__How to complete this task__:
Word-for-word transcription: reproduce all of the data, but not the pictures.

+--

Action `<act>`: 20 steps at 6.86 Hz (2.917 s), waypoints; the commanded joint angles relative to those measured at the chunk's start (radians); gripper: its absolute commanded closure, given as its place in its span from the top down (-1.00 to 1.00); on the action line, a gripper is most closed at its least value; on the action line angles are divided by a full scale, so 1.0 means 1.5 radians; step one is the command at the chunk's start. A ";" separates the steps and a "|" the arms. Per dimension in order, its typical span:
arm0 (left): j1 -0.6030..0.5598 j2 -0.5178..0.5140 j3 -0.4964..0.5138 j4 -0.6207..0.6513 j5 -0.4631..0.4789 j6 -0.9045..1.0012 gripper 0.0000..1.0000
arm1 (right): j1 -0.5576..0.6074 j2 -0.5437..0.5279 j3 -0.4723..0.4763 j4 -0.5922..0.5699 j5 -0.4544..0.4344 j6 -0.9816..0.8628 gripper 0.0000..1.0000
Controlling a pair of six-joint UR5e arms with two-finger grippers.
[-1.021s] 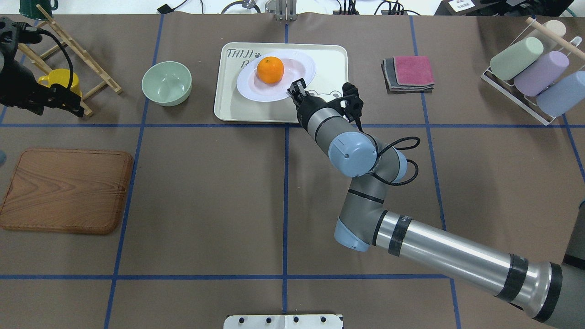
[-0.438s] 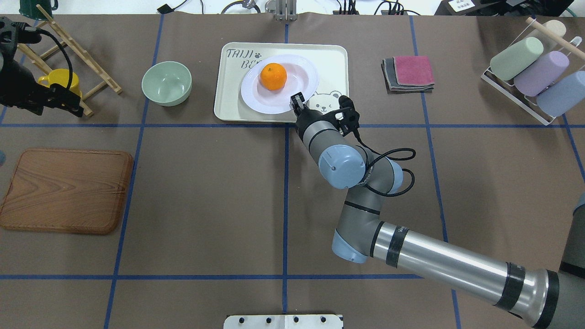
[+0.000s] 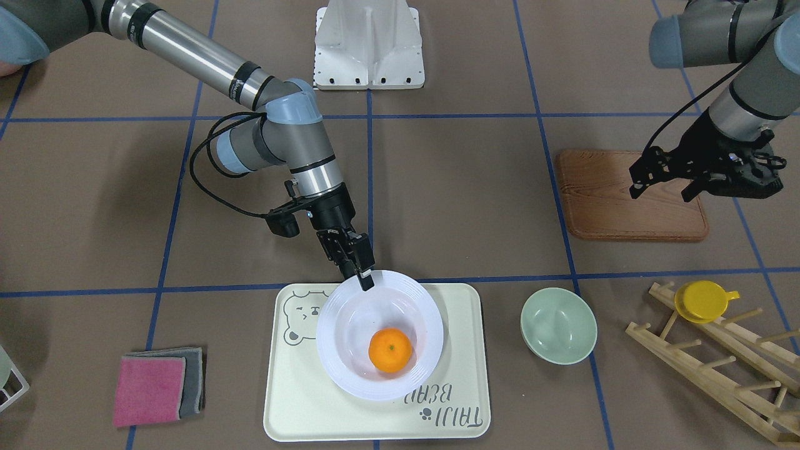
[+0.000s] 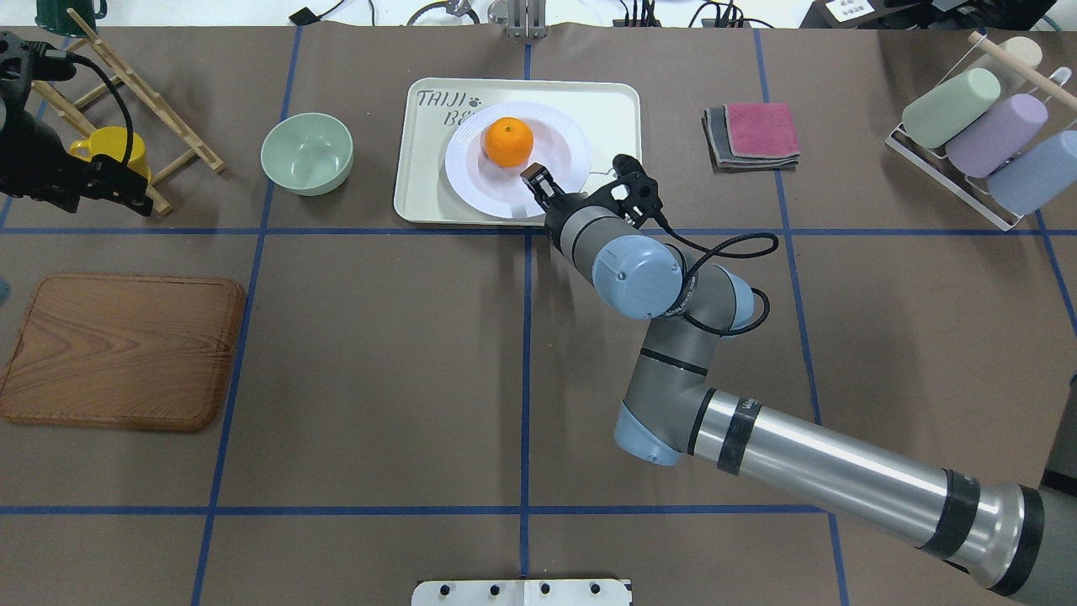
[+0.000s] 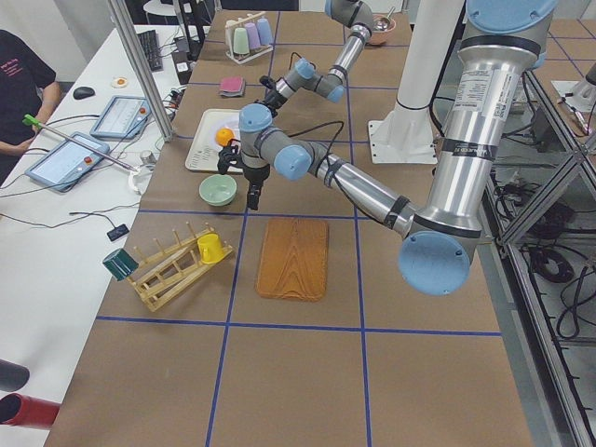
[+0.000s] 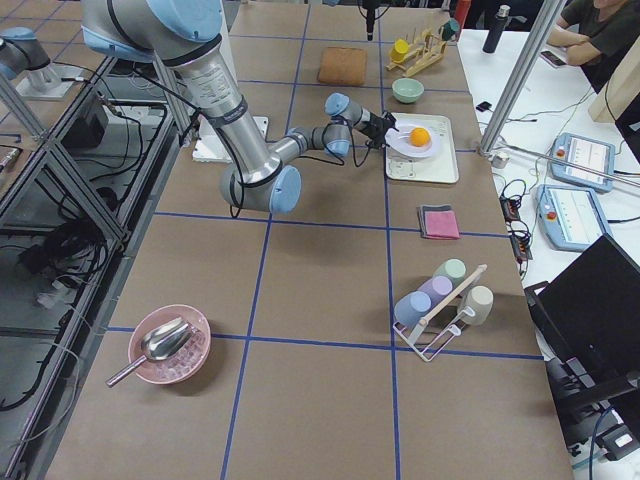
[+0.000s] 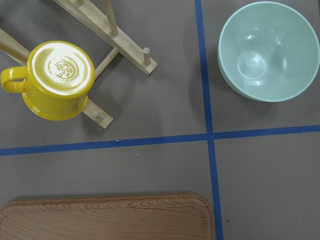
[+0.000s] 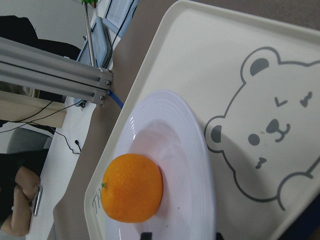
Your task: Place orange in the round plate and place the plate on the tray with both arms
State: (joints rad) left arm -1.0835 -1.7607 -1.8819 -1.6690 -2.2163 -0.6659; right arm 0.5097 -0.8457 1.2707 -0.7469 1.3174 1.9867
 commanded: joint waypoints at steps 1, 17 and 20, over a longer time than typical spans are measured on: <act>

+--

__Solved problem__:
Action `<act>`: 20 steps at 6.86 Hz (2.917 s), waypoints; the commanded joint angles relative to those measured at the chunk's start (radians); gripper: its absolute commanded closure, given as its place in its span from the top down (-1.00 to 1.00); on the action line, a gripper is most closed at its least value; on the action line angles are divided by a full scale, so 1.0 means 1.5 radians; step one is the command at the chunk's start. A ";" separates the steps and a "|" the arms. Per dimension in order, its typical span:
arm0 (left): j1 -0.6030..0.5598 j2 -0.5178..0.5140 j3 -0.4964..0.5138 j4 -0.6207..0.6513 j5 -0.4631..0.4789 j6 -0.9045..1.0012 gripper 0.0000..1.0000
arm1 (right): j1 -0.5576..0.6074 j2 -0.5437..0.5279 j3 -0.4723..0.4763 j4 -0.5922..0.5699 j5 -0.4544..0.4344 j6 -0.9816..0.8628 gripper 0.0000..1.0000
Controlling a pair of six-joint UR5e arms with two-finger grippers.
[-1.021s] 
[-0.438s] 
[+0.000s] 
[+0.000s] 
[+0.000s] 
[+0.000s] 
[+0.000s] 
[+0.000s] 
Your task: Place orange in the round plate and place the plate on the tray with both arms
State: (joints rad) left arm -1.0835 -1.7607 -1.8819 -1.6690 -2.2163 -0.6659; right arm 0.5097 -0.8457 1.2707 -0.7469 1.3174 1.9867
 commanded: joint waypoints at steps 1, 17 and 20, over a longer time than typical spans are measured on: <act>

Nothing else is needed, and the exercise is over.